Segment Start: PROVIDED MATERIAL

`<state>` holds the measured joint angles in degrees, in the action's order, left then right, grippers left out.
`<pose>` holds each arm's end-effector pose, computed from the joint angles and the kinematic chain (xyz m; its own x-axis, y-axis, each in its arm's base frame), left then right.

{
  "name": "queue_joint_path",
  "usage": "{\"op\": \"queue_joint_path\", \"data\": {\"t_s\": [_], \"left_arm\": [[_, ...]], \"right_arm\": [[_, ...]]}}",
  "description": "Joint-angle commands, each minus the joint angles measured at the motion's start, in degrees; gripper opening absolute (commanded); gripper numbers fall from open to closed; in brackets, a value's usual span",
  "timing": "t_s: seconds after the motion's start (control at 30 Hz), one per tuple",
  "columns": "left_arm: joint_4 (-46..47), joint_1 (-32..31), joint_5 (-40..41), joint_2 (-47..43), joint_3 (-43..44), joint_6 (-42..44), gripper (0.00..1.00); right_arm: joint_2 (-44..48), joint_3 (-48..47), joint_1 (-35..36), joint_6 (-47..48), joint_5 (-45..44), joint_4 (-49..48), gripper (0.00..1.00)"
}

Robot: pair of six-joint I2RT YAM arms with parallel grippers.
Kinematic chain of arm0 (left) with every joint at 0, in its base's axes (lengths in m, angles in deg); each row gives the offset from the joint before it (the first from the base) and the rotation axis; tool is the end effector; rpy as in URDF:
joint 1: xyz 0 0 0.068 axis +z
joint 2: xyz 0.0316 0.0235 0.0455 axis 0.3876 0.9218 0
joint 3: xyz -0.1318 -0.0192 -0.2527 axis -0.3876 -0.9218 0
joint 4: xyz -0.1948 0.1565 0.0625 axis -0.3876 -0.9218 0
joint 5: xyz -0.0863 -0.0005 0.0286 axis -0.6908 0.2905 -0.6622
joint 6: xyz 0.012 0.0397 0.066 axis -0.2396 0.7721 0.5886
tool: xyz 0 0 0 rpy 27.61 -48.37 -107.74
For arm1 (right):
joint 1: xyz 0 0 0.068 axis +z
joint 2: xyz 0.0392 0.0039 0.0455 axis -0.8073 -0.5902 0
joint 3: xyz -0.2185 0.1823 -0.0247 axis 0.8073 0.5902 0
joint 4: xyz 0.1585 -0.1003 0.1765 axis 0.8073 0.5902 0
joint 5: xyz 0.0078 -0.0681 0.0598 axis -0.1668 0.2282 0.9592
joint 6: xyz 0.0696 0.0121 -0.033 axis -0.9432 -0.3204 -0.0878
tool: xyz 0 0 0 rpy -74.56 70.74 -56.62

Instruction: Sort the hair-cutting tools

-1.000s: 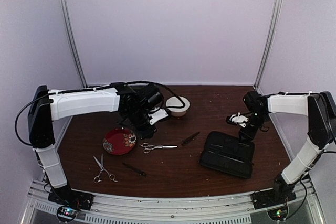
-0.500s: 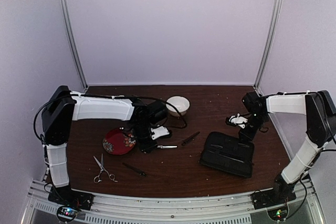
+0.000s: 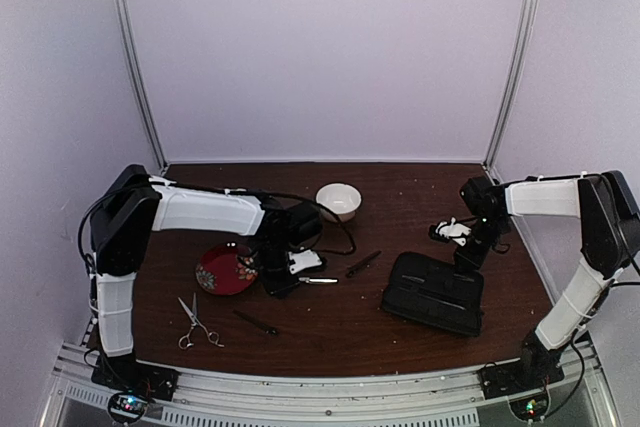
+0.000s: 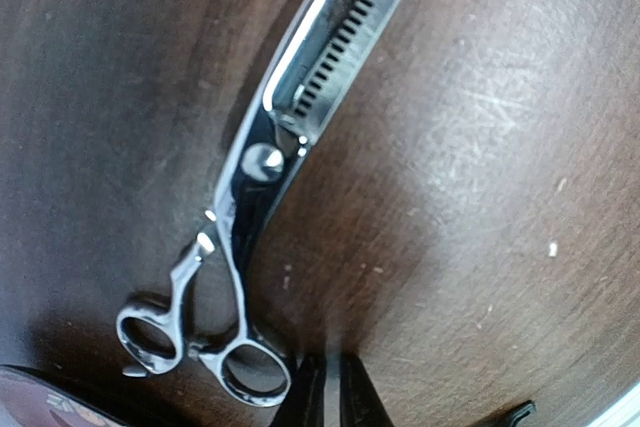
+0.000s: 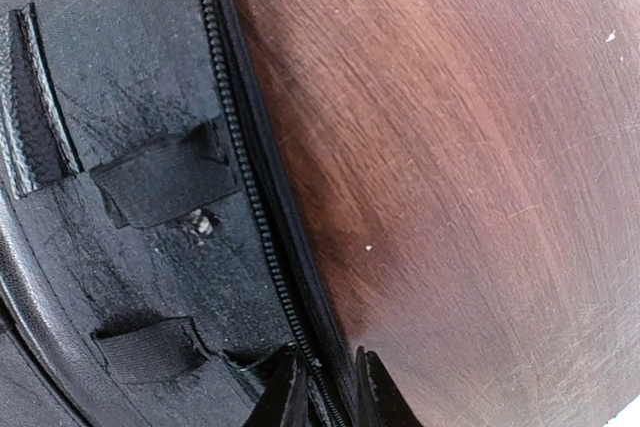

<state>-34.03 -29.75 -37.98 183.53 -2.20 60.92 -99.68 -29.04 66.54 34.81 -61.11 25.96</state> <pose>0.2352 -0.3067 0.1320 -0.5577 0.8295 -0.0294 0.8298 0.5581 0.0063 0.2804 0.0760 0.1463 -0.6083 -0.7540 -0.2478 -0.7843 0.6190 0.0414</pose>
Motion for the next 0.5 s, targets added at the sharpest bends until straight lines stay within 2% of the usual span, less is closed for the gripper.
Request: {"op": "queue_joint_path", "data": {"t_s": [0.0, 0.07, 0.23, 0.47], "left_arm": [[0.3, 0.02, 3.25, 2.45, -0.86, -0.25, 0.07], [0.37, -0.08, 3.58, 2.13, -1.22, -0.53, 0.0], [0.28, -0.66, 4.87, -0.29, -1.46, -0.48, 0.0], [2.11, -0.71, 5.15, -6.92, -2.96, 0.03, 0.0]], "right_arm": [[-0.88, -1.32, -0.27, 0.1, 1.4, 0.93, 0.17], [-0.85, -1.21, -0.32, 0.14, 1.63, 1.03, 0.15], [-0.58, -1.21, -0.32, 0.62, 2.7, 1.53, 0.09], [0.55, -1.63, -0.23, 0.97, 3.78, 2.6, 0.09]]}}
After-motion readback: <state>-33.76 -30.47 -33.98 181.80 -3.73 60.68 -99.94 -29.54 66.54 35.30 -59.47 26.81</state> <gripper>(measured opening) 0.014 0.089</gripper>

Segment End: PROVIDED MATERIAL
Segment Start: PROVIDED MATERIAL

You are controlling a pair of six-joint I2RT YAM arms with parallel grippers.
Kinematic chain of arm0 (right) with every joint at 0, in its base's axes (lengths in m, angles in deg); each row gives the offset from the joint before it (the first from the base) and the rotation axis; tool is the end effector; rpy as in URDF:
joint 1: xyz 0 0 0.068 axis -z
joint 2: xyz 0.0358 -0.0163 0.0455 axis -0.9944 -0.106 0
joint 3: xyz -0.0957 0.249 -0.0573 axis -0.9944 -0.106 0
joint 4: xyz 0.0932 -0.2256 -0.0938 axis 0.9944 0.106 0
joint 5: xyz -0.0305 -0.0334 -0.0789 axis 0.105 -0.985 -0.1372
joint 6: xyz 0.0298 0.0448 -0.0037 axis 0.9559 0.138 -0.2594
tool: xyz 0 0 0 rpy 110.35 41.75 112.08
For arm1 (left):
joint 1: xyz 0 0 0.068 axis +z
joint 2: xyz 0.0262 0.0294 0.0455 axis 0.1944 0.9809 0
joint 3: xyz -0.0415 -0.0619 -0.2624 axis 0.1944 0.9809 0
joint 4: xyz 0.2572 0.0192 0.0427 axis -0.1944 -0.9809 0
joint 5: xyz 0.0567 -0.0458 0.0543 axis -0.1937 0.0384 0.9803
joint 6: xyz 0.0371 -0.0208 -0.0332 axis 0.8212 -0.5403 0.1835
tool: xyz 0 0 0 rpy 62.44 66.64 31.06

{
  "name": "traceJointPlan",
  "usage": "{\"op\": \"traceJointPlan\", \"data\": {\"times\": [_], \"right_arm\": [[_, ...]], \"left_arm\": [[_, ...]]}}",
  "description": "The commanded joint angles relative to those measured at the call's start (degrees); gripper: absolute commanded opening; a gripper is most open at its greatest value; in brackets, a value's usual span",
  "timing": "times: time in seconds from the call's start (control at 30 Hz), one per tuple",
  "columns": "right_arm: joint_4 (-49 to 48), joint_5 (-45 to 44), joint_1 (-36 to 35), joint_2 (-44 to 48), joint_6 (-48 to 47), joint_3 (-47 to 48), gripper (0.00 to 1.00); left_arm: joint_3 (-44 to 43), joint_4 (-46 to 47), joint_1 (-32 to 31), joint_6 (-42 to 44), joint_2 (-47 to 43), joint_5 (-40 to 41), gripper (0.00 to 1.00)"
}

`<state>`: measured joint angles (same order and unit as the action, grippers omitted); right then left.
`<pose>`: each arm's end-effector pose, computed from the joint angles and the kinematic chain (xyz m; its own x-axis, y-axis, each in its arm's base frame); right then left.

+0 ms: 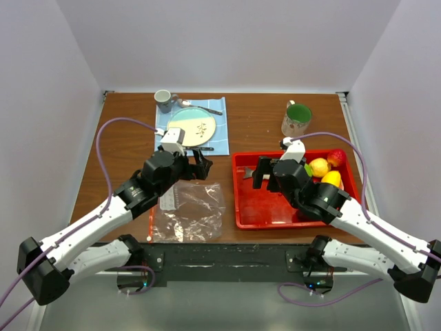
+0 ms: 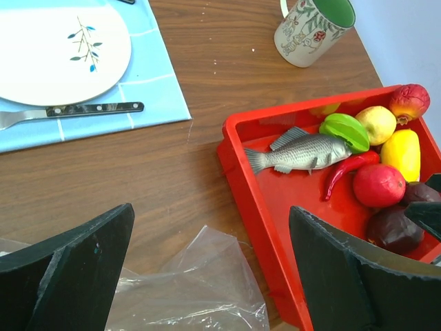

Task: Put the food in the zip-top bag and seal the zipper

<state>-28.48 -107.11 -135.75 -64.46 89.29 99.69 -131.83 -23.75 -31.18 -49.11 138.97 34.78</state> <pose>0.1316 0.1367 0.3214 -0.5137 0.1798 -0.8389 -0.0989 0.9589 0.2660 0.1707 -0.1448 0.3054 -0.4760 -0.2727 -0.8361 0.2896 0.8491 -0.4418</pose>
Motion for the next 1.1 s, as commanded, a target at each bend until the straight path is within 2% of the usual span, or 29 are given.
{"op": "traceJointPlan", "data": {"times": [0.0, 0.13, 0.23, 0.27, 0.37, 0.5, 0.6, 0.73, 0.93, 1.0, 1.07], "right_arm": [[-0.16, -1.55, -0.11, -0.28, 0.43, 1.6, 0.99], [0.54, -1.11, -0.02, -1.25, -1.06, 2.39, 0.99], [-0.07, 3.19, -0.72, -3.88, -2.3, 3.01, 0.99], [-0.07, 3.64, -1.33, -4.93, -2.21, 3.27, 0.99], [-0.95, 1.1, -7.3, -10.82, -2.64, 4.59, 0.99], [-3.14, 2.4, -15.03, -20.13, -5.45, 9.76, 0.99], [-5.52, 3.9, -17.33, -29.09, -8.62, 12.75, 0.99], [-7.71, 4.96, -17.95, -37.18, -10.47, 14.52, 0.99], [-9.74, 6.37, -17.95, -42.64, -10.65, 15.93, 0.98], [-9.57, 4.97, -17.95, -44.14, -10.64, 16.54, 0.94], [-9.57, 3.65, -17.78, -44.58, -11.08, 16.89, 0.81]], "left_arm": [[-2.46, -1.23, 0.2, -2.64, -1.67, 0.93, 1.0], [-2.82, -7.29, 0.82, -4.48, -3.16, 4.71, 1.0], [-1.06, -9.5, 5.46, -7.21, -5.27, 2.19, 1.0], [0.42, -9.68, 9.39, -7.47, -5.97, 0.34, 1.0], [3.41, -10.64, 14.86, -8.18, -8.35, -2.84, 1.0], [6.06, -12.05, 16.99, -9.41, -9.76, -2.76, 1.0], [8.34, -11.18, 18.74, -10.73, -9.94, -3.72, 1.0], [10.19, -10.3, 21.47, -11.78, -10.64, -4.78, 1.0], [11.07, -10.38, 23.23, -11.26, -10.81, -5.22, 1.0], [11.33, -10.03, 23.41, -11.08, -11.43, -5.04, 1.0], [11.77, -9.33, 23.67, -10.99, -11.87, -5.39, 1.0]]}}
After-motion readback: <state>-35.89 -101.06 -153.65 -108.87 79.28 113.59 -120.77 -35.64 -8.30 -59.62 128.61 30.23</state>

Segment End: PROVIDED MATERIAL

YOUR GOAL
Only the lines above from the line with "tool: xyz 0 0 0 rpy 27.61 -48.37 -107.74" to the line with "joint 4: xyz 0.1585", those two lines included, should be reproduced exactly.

ANSWER TO THIS EXERCISE
tool: xyz 0 0 0 rpy 27.61 -48.37 -107.74
For arm1 (right):
joint 1: xyz 0 0 0.068 axis +z
joint 2: xyz 0.0392 0.0039 0.0455 axis -0.8073 -0.5902 0
joint 3: xyz -0.2185 0.1823 -0.0247 axis 0.8073 0.5902 0
joint 4: xyz 0.1585 -0.1003 0.1765 axis 0.8073 0.5902 0

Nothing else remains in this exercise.